Ann-Kathrin Ntokalou on the works shown by Alina Grasmann:

Alina Grasmann – Florida Spaces
What is it about truth, reality, veracity? Alina Grasmann's series »Florida Räume« poses the question of reality[ies] and their meaning and at the same time constructs a blank space for all viewers. »Florida Rooms« is the rabbit hole and the fire escape, a wide-open window—into [no-]any-where in Florida.

Grasmann carefully composes her »Florida Rooms«, superimposing real places and imagined ones, weaving in quotations, laying tracks. Five large-format works [130 x 180 cm, oil on canvas] form the framework of the series and are linked by five smaller ones [untitled room 1–5]. Almost cinematically, scenes appear here on canvas, each opening up a space for stories, but in the end forming a common narrative that plays out as if in a continuous loop. The scenes from »Florida Räume« flow into each other like a Möbius strip, whose surface has only one edge and one side, revealing no bottom and no top, no inside and no outside.
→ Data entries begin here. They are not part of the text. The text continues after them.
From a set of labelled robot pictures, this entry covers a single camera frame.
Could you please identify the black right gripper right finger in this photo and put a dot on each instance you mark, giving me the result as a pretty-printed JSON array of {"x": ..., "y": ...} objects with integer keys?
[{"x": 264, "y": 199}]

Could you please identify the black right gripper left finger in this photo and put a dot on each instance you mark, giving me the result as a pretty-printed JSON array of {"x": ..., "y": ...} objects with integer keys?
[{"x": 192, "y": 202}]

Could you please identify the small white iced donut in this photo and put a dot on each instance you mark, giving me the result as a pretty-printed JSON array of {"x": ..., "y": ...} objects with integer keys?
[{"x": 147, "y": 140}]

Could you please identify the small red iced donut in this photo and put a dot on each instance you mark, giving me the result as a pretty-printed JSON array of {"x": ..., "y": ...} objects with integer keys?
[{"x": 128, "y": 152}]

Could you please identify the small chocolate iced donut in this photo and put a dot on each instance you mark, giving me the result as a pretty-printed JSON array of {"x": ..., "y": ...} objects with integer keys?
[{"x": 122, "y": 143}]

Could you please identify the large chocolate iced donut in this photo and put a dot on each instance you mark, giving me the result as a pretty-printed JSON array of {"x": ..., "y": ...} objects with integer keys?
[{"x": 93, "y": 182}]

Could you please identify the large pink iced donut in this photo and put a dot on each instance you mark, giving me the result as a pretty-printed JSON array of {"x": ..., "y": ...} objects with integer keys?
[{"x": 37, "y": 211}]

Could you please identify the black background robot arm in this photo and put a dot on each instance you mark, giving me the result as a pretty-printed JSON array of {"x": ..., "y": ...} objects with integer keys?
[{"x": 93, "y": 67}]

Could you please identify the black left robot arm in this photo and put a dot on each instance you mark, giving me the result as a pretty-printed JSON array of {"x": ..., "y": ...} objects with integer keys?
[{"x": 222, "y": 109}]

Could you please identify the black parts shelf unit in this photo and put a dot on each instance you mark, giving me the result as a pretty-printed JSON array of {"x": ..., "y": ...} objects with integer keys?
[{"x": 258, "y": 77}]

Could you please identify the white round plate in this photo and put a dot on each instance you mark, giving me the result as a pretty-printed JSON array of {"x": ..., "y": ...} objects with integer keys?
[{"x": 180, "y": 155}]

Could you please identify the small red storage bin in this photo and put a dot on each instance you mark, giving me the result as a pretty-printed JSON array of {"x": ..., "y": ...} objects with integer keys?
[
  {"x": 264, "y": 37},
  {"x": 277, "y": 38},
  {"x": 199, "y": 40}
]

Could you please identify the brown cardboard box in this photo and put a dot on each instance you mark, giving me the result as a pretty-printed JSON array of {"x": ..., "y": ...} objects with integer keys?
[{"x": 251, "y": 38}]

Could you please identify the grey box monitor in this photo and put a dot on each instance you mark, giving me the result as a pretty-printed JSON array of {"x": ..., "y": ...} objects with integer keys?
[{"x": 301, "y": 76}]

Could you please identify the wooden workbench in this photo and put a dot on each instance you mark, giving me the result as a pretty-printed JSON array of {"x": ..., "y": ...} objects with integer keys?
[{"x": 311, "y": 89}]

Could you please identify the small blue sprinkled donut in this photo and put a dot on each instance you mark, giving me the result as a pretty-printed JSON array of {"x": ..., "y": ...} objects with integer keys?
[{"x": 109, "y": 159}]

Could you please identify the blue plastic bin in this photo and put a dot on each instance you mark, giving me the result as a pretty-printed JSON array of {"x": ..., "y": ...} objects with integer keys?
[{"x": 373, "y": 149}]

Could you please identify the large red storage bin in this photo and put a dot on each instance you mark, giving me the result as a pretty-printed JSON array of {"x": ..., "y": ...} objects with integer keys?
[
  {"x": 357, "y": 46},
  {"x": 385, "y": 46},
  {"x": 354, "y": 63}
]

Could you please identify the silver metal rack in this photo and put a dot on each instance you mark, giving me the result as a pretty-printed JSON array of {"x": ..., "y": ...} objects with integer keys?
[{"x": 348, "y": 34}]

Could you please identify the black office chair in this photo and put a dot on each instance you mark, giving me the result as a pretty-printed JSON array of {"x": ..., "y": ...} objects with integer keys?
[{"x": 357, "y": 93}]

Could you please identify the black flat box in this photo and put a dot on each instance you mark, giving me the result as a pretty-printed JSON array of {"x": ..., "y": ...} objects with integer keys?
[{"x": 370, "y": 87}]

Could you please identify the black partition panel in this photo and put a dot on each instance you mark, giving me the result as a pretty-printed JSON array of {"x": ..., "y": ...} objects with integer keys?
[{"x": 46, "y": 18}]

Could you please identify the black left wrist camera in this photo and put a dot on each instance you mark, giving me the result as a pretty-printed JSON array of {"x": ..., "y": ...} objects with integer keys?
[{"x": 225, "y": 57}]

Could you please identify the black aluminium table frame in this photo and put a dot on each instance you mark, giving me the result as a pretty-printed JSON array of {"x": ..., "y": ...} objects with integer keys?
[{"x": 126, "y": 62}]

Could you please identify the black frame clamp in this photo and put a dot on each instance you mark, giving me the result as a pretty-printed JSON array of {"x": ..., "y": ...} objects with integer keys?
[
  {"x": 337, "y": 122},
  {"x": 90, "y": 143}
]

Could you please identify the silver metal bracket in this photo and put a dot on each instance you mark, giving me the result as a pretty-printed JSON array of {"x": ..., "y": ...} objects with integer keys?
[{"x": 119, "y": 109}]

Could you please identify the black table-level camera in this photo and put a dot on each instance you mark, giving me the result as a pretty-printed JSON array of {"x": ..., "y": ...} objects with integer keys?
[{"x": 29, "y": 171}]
The series refuses a clear chronology, but at the same time gives the factor of time an important role: »What year is this« flickers on the screen of a television set that has long since gone out of fashion in the work »house taken over«. Is it 1993, as the turquoise T-shirt seems to reveal, or simply 2:22? It's about time—or not. Grasmann's pictures live from a mysterious presence of simultaneity. While light, shadow and reflections vie for the viewer's attention in »yellow flower«, a vase breaks, an owl peers in at the window [»house taken over«], an hourglass runs down [»the continuity of parks«]. Cranach's figures dance around on a photo wallpaper under the apple tree and celebrate »The Golden Age«, while an iPhone display on the bedside table lights up and promises completely different golden times—again it is: 2:22 am.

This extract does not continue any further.